Cartier. Louis Vuitton. Chanel. And Avantime. That was the association Renault wanted you to make when it launched its latest segment buster more than fifteen years ago.
Presented as the 1999 "Coupéspace" concept by French coachbuilder Matra Automobiles and given the go-ahead by Renault for 2002, the Avantime shocked the market simply by showing up.
Was it a minivan? A coupé? A two-door wagon?
You might now call it a "crossover." At the time, though, the Avantime was impossible to categorize in the context of its contemporaries.
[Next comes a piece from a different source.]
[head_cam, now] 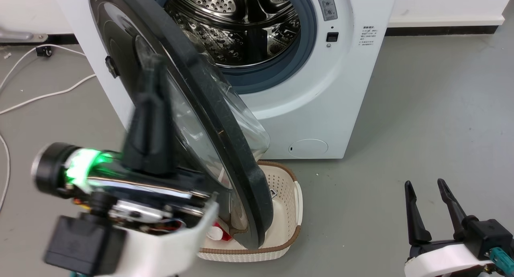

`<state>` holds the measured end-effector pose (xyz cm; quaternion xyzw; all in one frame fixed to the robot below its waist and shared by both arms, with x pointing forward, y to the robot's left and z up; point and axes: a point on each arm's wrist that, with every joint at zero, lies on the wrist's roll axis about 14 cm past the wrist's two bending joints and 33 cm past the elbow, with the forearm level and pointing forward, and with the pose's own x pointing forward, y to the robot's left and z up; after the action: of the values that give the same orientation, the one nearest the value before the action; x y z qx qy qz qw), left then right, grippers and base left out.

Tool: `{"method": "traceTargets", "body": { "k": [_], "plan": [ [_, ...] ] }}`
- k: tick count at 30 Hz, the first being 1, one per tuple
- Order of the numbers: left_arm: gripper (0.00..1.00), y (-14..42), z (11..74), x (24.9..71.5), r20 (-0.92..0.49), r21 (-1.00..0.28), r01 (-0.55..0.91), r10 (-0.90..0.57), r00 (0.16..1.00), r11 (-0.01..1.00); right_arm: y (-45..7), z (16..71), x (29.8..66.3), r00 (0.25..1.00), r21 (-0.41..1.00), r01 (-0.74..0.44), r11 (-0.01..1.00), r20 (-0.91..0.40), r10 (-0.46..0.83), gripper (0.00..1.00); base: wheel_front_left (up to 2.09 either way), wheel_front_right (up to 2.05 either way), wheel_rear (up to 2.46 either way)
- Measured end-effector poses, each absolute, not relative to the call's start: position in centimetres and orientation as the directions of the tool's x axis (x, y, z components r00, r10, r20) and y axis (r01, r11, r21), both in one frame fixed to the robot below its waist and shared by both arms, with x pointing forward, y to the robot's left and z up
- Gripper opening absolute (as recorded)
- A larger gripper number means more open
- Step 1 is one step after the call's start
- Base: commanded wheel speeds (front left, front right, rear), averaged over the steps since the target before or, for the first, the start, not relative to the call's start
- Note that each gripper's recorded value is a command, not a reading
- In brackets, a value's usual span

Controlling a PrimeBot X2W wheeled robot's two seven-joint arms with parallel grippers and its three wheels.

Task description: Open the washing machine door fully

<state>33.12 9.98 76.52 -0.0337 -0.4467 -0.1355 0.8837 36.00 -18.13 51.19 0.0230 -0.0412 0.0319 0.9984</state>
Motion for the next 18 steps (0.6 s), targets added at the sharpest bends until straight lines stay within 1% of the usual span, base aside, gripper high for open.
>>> {"method": "traceTargets", "body": {
  "k": [3, 9, 13, 18],
  "plan": [
    [0.00, 7.6, 76.1, 32.7, 0.788, 0.080, 0.360, -0.280, 0.549, 0.930, -18.2, 51.1, 36.0, 0.995, 0.044, -0.064, 0.997, 0.080, 0.061, 1.00, 0.00, 0.00, 0.00],
    [0.00, 2.4, 72.7, 31.8, 0.703, 0.093, 0.545, -0.443, 0.557, 0.833, -18.3, 50.9, 36.1, 0.996, 0.049, -0.060, 0.997, 0.076, 0.056, 1.00, 0.00, 0.00, 0.00],
    [0.00, -0.6, 69.8, 31.0, 0.605, 0.077, 0.647, -0.551, 0.575, 0.759, -18.3, 50.8, 36.1, 0.996, 0.050, -0.060, 0.997, 0.073, 0.056, 1.00, 0.00, 0.00, 0.00],
    [0.00, -2.6, 64.9, 30.4, 0.437, 0.022, 0.714, -0.649, 0.623, 0.700, -18.2, 50.8, 36.1, 0.996, 0.052, -0.062, 0.997, 0.071, 0.058, 1.00, 0.00, 0.00, 0.00]
  ]
}}
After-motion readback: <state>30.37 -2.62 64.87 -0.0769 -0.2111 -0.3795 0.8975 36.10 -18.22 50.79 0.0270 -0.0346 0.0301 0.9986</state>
Strangely, perhaps, for two companies so proud of their French heritage, Renault and Matra pronounced the name as a part-French and part-English portmanteau: "Avant," in French (meaning before), and "time," in English. "Ahead of its time" was the intended effect, and a more prophetic moniker there has rarely been.
"A modern and daring model in the coupé class, Avantime plays on opposites, between the animal, almost feline front end and the stronger, squat and propulsive rear," said Renault.
"It is certainly a folly, a secondly a hideous creature," retorted Charles Moss, head of product analysis at J.D. Power-LMC, at the Frankfurt 2001 launch.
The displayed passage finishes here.